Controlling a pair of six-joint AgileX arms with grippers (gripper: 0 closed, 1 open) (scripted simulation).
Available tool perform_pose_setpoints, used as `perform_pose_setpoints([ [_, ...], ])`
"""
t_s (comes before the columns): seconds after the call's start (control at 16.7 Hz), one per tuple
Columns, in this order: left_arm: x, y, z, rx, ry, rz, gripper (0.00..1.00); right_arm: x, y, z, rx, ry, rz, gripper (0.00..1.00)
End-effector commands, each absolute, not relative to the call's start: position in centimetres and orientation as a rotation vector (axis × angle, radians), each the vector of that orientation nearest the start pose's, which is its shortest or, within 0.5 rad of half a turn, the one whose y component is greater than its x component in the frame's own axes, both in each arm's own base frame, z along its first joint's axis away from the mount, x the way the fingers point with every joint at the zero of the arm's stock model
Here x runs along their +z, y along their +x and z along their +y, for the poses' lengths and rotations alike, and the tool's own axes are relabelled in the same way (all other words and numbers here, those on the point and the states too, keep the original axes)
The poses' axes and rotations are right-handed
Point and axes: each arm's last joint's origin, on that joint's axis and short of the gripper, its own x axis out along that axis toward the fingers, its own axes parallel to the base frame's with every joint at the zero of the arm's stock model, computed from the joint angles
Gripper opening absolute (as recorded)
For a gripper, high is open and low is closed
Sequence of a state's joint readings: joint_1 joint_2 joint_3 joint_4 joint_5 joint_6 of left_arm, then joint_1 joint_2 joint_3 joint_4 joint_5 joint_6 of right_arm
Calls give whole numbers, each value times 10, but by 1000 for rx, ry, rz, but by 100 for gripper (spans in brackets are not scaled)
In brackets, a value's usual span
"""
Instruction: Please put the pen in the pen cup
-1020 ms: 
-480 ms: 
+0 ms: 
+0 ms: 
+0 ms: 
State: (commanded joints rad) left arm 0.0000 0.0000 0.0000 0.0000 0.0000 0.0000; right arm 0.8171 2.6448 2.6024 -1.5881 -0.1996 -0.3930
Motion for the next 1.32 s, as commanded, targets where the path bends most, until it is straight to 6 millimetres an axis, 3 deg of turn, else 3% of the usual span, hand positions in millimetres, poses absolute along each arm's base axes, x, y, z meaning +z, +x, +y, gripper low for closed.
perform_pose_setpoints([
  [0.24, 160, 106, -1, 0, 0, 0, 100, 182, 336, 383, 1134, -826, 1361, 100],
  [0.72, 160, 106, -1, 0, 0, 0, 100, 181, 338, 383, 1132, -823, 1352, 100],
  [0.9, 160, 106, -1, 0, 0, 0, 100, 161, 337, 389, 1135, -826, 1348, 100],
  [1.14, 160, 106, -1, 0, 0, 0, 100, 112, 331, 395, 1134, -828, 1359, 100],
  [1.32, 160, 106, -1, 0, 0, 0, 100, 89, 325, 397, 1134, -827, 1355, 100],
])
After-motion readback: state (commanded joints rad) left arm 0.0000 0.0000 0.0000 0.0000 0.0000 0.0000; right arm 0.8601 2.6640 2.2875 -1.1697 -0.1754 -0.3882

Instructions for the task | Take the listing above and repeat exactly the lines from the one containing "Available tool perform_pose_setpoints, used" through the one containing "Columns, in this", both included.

Result |
Available tool perform_pose_setpoints, used as `perform_pose_setpoints([ [_, ...], ])`
"""
t_s (comes before the columns): seconds after the call's start (control at 16.7 Hz), one per tuple
Columns, in this order: left_arm: x, y, z, rx, ry, rz, gripper (0.00..1.00); right_arm: x, y, z, rx, ry, rz, gripper (0.00..1.00)

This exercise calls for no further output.